「うちは大丈夫」という思い込みが一番危ない
多くの経営者の方は、日々、売上や資金繰り、採用、人材育成などに心を砕いていらっしゃいます。
その中で、ハラスメント対策はどうしても後回しになりがちです。
「忙しくてそこまで手が回らない」
「問題が起きてから考えればいい」
そのお気持ちはよく分かります。
しかし、実際に問題が起きた企業では、こうした油断が大きな後悔に変わります。
突然の退職、職場の空気の悪化、他の従業員の動揺。
経営者として守りたかったはずの職場環境が、一瞬で崩れてしまうのです。
一度こじれると、修復には時間も信頼もかかる
ハラスメント問題は、単純な注意や謝罪だけでは解決しないことが少なくありません。
当事者同士の感情の対立が深まり、周囲の従業員も巻き込み、組織全体の信頼関係が揺らぎます。
「本当はどうだったのか」という事実確認に多くの時間を費やし、その間、通常業務にも支障が出ます。
さらに、外部機関への相談や法的対応に発展した場合、企業側の説明責任も重くなります。
たとえ最終的に法的責任を問われなかったとしても、「対応が不十分だった」という評価が残れば、企業の信用は確実に傷つきます。
経営において信用は目に見えない資産です。
それを失う代償は、想像以上に大きいものです。
本当につらいのは、経営者自身かもしれない
ハラスメント問題が起きたとき、最も精神的な負担を抱えるのは、実は経営者ご自身であることも少なくありません。
「なぜもっと早く気づけなかったのか」
「自分の指導が原因だったのではないか」
「会社の雰囲気が悪くなってしまった」
こうした自責の念に苦しむ方もいらっしゃいます。
私はこれまで、多くの労務トラブルの現場に関わってきましたが、経営者の皆さまが本気で会社や従業員のことを考えていることを知っています。

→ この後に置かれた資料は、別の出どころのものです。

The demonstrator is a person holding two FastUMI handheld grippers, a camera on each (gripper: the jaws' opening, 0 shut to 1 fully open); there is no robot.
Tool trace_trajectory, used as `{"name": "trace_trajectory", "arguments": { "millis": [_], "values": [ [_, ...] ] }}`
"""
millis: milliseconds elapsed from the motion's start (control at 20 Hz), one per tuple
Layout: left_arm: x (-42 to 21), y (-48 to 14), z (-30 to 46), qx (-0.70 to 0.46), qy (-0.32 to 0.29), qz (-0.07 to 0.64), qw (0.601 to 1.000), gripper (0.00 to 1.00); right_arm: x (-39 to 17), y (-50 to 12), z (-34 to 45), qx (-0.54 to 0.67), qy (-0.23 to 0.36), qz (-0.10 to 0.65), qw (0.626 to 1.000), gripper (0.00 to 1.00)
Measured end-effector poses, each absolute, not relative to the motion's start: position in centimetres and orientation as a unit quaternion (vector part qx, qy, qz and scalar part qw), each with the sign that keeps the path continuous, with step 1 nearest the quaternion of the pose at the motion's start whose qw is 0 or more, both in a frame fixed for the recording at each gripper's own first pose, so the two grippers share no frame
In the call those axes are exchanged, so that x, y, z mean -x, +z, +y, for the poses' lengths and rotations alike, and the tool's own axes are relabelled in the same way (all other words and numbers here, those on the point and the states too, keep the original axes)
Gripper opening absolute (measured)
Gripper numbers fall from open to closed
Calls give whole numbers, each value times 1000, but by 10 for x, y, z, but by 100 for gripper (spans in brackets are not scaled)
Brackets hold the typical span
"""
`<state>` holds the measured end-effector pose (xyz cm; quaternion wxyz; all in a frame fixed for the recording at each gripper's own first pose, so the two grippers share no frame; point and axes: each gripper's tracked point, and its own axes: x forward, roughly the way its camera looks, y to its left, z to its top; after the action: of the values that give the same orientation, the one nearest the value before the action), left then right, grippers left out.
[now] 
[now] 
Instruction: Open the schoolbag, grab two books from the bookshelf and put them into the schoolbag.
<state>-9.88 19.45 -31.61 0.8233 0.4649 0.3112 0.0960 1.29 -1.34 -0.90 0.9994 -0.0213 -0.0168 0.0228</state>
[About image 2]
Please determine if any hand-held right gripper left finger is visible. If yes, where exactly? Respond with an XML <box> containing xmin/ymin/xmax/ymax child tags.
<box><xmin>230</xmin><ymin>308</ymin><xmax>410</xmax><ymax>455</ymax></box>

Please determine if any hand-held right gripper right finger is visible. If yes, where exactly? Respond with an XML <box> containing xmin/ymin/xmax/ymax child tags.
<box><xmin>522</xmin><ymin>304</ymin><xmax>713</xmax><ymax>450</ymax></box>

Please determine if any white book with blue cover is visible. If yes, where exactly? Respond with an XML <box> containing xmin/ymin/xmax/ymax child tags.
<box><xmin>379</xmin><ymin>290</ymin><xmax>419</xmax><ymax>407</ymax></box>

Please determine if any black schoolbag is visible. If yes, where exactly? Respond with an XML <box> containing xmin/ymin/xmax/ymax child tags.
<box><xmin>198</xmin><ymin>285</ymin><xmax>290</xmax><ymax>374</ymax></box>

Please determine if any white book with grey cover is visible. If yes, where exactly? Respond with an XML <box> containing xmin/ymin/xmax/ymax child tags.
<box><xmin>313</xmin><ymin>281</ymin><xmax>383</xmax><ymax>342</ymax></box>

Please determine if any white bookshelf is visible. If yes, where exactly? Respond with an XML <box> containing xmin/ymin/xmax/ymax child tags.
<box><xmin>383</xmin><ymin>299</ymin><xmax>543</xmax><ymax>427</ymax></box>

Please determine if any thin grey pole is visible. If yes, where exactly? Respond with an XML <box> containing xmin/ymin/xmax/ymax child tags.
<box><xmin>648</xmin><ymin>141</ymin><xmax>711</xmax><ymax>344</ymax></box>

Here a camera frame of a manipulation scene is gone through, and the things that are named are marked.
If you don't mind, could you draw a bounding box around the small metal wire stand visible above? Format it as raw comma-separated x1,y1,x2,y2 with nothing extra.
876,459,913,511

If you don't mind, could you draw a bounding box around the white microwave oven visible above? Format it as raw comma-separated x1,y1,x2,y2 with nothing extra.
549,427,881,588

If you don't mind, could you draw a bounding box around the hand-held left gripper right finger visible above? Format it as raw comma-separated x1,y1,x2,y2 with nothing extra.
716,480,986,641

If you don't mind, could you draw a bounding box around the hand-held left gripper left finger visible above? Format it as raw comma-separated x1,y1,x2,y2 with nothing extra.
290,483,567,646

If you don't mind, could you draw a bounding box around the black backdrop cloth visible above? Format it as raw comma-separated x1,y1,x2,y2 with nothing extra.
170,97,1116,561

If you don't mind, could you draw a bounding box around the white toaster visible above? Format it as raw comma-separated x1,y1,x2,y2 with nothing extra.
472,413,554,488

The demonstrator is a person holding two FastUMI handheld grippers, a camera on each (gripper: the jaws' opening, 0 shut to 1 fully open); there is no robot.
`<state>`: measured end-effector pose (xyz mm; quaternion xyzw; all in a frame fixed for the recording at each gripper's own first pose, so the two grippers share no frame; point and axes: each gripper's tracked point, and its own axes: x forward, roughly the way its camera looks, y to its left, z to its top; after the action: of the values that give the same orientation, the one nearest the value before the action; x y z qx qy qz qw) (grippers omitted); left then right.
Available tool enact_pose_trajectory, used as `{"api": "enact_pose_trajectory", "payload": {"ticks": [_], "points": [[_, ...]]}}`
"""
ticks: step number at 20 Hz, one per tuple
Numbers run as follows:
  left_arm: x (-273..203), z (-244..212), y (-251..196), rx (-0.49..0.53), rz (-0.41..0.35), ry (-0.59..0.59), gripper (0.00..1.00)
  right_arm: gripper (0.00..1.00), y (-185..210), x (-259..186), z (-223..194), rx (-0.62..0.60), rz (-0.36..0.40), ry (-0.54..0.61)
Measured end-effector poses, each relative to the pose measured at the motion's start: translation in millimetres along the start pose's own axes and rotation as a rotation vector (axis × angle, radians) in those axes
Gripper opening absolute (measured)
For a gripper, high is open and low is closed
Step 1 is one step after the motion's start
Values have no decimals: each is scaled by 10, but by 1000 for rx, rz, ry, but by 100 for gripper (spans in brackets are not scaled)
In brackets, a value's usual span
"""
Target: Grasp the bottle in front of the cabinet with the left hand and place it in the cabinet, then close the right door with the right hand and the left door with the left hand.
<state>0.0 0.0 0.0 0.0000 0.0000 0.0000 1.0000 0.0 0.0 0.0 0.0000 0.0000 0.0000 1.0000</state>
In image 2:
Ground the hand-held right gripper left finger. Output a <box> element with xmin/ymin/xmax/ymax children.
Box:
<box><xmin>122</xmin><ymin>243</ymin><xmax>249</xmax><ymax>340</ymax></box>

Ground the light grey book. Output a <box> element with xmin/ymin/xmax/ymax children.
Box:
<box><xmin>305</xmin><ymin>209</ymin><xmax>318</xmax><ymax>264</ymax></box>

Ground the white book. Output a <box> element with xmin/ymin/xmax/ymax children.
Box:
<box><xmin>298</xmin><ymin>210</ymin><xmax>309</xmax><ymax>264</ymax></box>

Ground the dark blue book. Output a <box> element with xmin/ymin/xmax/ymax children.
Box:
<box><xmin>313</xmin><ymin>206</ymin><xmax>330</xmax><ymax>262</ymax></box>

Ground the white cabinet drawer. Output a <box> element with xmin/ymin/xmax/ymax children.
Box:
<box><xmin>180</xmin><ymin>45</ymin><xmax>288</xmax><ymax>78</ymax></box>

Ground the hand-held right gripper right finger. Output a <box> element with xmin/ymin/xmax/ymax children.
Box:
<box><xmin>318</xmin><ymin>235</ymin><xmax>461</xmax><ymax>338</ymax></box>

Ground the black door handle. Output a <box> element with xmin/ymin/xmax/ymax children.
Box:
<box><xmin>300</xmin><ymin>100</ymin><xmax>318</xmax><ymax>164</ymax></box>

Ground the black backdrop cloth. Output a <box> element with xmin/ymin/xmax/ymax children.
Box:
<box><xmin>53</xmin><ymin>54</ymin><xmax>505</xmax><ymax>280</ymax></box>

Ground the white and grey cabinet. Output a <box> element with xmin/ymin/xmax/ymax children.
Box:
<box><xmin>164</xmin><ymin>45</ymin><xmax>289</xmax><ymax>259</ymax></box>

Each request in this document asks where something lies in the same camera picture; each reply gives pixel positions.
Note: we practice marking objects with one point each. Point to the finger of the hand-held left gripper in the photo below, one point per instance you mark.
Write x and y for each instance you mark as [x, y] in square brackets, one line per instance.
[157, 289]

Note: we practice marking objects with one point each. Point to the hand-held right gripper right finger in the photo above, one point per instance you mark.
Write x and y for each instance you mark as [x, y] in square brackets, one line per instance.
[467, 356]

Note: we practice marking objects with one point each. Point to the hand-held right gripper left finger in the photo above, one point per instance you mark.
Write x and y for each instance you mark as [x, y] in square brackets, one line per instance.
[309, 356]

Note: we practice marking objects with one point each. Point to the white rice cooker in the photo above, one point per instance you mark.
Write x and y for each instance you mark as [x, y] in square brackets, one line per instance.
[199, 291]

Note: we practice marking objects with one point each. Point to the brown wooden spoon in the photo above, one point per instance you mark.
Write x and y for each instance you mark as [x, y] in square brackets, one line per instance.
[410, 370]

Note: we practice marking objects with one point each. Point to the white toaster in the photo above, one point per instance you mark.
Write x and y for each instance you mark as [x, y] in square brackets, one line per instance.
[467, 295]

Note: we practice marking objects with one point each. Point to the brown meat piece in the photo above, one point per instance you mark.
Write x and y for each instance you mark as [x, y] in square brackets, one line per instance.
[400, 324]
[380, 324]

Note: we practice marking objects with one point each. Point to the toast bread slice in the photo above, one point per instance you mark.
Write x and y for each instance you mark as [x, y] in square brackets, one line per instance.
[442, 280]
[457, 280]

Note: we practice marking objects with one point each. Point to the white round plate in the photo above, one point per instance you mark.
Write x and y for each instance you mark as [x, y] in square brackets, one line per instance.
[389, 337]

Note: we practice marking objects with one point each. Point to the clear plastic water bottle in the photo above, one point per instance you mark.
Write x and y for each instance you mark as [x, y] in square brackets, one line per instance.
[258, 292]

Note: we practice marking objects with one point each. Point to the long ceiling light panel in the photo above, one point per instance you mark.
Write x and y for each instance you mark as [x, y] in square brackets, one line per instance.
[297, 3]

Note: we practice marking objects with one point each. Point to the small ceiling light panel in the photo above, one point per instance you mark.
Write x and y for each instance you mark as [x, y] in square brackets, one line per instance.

だからこそ、問題が起きたときのショックは計り知れません。
ハラスメントは、誰かを悪者にして終わる話ではありません。
「知らなかった」「準備していなかった」ことが、企業全体に影響を及ぼしてしまうのです。
だからこそ、問題が表面化する前の段階で、経営としてどう向き合うかが問われています。